The data:
>>>>>

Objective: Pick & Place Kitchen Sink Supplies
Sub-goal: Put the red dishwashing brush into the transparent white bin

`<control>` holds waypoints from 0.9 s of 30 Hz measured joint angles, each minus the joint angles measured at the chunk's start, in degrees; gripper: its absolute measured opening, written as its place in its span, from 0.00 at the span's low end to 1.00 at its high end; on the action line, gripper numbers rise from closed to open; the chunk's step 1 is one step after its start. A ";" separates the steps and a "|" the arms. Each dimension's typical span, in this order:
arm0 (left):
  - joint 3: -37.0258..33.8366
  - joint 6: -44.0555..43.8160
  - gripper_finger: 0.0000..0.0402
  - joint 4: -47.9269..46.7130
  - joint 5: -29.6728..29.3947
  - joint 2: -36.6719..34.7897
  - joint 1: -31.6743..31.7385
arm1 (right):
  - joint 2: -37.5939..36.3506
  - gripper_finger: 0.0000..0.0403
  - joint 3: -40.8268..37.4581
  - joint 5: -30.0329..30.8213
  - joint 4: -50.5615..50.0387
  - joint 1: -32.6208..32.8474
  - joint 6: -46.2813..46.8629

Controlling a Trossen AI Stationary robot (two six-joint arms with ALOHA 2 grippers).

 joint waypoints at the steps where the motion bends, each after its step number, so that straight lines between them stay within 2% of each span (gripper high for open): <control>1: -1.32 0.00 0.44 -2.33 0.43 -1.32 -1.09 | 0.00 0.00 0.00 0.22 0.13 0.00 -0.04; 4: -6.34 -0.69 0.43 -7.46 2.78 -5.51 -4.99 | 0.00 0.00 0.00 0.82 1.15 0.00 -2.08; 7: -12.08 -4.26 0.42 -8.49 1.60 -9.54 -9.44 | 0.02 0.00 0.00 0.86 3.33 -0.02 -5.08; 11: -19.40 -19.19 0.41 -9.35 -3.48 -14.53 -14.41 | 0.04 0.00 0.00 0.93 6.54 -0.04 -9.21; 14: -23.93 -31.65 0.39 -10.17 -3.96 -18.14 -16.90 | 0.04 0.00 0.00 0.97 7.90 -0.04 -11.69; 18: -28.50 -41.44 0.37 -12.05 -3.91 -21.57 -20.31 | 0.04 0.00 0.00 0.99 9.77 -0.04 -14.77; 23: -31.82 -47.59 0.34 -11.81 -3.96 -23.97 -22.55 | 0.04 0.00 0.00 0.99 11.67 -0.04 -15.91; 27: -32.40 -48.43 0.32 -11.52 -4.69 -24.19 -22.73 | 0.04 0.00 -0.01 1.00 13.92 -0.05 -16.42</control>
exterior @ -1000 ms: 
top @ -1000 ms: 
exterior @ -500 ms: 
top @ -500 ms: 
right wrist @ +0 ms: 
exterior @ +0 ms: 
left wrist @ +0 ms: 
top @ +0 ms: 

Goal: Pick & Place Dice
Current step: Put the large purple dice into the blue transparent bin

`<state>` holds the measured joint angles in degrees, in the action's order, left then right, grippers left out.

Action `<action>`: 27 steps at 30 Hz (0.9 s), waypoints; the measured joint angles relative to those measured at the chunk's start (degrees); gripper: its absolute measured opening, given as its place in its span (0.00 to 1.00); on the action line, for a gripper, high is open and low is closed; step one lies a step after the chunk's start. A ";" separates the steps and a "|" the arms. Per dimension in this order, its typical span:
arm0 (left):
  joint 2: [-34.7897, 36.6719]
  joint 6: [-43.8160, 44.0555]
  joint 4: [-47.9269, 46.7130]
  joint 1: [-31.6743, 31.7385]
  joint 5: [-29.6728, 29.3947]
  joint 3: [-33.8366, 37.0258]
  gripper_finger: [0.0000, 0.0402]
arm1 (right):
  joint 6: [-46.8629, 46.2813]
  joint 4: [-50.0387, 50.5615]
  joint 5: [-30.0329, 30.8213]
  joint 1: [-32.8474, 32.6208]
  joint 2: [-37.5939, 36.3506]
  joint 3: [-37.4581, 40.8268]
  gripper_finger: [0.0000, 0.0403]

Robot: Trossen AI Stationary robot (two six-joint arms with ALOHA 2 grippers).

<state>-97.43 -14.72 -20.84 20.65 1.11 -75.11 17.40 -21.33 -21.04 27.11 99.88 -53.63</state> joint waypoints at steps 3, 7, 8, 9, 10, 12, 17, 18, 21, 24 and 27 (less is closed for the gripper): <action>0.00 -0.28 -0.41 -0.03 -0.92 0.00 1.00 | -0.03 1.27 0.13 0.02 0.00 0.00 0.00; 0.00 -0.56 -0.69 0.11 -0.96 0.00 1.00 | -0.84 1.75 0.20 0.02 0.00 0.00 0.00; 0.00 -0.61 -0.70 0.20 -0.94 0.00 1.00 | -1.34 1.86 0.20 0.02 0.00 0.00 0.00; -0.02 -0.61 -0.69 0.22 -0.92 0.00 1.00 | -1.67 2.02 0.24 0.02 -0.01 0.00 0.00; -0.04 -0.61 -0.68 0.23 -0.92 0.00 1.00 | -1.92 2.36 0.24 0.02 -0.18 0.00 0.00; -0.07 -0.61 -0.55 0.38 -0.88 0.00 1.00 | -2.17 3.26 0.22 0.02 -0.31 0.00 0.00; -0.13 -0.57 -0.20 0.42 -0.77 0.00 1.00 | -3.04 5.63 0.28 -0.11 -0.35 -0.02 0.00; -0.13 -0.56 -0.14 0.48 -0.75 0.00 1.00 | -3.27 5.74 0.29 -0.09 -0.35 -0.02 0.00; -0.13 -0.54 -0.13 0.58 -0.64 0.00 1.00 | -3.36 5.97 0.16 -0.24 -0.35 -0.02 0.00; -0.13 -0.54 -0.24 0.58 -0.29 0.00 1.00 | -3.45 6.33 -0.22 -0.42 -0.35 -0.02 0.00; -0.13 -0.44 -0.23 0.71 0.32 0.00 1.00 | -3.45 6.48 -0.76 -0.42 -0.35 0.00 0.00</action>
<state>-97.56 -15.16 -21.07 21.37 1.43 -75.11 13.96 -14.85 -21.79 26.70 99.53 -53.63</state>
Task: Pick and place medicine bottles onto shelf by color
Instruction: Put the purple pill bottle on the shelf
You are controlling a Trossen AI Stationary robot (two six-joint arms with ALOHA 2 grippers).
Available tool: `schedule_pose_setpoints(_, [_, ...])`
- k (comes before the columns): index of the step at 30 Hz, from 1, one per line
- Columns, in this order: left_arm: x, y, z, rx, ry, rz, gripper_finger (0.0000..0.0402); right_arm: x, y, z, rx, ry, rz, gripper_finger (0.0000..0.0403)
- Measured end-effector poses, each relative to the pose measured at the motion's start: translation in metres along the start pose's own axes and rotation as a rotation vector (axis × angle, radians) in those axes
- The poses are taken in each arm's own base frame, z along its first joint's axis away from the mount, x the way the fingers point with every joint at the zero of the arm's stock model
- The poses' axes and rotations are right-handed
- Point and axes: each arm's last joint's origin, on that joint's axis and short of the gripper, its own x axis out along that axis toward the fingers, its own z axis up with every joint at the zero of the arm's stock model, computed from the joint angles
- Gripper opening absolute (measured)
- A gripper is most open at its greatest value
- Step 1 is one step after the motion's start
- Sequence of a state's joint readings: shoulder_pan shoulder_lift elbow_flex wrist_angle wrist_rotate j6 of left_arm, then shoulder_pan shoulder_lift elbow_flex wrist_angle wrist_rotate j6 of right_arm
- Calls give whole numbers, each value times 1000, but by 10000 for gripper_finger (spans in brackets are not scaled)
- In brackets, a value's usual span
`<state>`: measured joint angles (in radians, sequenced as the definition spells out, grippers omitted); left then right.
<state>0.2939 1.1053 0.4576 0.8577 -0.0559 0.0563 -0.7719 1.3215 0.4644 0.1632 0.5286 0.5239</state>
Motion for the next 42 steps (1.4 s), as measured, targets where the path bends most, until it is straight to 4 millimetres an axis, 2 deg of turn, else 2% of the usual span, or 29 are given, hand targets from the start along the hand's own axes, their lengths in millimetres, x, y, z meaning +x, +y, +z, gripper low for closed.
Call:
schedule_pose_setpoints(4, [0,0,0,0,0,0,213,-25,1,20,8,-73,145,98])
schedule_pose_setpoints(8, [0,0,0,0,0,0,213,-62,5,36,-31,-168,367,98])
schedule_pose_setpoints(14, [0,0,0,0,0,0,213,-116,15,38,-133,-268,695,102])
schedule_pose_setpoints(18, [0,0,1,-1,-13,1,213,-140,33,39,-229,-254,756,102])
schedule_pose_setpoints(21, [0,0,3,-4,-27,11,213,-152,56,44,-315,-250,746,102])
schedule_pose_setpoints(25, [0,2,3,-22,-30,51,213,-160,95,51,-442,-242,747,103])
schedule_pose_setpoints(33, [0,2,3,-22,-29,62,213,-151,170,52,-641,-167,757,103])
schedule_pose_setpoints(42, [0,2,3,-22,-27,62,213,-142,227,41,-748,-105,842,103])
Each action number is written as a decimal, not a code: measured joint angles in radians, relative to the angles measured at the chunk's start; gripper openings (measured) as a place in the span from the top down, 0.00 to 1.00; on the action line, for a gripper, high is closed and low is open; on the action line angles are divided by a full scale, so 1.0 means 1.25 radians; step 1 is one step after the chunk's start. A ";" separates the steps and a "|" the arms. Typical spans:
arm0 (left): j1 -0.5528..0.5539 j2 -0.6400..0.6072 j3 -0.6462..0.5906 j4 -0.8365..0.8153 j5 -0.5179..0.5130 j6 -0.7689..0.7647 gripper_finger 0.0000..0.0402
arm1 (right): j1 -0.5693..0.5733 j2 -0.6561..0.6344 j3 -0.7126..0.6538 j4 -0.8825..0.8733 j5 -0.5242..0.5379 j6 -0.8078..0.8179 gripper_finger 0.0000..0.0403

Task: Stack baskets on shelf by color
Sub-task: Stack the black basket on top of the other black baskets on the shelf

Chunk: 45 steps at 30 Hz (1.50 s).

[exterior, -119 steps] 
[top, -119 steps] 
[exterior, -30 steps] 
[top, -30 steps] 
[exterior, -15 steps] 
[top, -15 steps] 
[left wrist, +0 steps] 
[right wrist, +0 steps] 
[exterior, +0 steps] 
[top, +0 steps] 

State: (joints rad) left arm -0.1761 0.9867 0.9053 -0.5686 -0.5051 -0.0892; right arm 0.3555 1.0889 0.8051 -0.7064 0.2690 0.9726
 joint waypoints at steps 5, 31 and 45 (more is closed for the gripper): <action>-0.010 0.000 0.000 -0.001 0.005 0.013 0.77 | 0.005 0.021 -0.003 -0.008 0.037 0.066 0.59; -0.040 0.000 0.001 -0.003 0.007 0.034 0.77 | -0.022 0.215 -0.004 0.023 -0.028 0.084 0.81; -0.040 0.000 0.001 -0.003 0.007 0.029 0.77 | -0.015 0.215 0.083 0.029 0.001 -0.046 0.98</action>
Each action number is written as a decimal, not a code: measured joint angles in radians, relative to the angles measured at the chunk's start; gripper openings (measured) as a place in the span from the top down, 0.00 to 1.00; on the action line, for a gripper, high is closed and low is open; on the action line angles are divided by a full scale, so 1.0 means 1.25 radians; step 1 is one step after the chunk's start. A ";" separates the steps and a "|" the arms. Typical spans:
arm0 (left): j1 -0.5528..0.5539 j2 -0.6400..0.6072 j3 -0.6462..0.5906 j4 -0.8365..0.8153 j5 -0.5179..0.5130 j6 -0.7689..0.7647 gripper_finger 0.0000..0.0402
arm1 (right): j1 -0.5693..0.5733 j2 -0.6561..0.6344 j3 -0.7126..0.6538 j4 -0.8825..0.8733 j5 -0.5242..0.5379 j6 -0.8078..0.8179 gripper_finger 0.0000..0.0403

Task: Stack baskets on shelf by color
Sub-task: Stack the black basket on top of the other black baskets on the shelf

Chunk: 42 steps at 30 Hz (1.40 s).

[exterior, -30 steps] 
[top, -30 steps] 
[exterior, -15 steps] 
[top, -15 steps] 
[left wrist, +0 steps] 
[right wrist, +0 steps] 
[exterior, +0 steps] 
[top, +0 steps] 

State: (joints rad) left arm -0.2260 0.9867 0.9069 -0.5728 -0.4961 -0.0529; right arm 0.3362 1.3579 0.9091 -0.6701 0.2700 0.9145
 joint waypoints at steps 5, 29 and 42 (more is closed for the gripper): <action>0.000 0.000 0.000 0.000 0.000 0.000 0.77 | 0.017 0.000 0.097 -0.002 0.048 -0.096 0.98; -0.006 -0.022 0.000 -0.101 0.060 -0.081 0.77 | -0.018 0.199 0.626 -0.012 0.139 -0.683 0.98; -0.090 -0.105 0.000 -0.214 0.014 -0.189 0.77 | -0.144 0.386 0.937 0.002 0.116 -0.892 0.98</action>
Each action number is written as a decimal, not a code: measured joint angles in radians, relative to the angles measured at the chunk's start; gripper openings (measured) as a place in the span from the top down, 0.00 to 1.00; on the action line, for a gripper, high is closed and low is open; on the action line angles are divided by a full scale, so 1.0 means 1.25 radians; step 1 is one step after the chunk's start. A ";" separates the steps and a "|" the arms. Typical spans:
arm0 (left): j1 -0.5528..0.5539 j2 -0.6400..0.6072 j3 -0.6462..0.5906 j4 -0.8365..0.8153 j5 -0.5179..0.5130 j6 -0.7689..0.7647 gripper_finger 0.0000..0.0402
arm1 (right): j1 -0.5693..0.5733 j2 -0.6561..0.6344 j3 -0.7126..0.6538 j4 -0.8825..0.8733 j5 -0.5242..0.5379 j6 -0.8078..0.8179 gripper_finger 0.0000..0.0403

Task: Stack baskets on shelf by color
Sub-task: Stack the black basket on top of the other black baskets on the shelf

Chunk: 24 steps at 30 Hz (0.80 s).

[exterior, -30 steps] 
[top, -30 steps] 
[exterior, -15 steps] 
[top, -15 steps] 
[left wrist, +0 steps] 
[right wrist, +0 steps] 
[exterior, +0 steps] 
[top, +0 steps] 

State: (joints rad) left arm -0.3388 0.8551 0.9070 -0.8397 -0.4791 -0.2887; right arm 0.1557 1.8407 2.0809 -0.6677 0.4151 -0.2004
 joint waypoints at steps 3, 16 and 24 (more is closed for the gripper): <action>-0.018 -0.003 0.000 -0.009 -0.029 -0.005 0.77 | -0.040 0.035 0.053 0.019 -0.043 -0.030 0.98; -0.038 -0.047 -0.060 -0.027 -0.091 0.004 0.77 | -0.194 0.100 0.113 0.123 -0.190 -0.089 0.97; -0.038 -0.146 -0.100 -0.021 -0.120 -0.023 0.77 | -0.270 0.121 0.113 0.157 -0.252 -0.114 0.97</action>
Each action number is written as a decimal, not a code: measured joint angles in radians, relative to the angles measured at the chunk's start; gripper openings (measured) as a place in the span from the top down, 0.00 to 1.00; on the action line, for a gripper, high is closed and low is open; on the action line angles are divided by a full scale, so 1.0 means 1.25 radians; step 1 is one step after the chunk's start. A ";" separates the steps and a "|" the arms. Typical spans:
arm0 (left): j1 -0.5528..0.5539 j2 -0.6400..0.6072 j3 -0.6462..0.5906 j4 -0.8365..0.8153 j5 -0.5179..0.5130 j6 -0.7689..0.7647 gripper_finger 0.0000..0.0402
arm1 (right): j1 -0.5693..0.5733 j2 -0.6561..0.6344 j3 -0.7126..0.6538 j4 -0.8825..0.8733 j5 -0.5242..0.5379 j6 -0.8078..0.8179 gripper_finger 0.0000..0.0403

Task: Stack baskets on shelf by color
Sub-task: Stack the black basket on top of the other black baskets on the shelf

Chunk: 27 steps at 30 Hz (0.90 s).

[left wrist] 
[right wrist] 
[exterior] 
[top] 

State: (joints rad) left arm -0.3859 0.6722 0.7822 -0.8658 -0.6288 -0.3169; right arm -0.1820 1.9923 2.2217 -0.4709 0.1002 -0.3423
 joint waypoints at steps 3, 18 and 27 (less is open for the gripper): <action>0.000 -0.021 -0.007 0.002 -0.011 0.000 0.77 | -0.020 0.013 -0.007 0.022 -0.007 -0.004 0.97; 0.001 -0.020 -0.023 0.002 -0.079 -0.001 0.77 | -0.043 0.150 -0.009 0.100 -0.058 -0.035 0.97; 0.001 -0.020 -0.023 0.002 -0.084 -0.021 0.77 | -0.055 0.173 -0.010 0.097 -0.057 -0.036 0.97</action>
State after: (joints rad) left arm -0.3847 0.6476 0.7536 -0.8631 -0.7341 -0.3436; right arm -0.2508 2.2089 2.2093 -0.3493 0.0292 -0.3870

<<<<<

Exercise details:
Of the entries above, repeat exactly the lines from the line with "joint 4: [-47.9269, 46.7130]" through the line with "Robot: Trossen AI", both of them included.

Answer space:
  joint 4: [-47.9269, 46.7130]
  joint 1: [-31.6743, 31.7385]
  joint 5: [-29.6728, 29.3947]
  joint 3: [-33.8366, 37.0258]
  gripper_finger: [0.0000, 0.0402]
arm1 (right):
  joint 6: [-46.8629, 46.2813]
  joint 4: [-50.0387, 50.5615]
  joint 5: [-30.0329, 30.8213]
  joint 1: [-32.8474, 32.6208]
  joint 2: [-37.5939, 36.3506]
  joint 3: [-37.4581, 40.8268]
  gripper_finger: [0.0000, 0.0403]

Robot: Trossen AI Stationary robot (two six-joint arms with ALOHA 2 grippers).

This exercise is now finished, and nothing remains to add.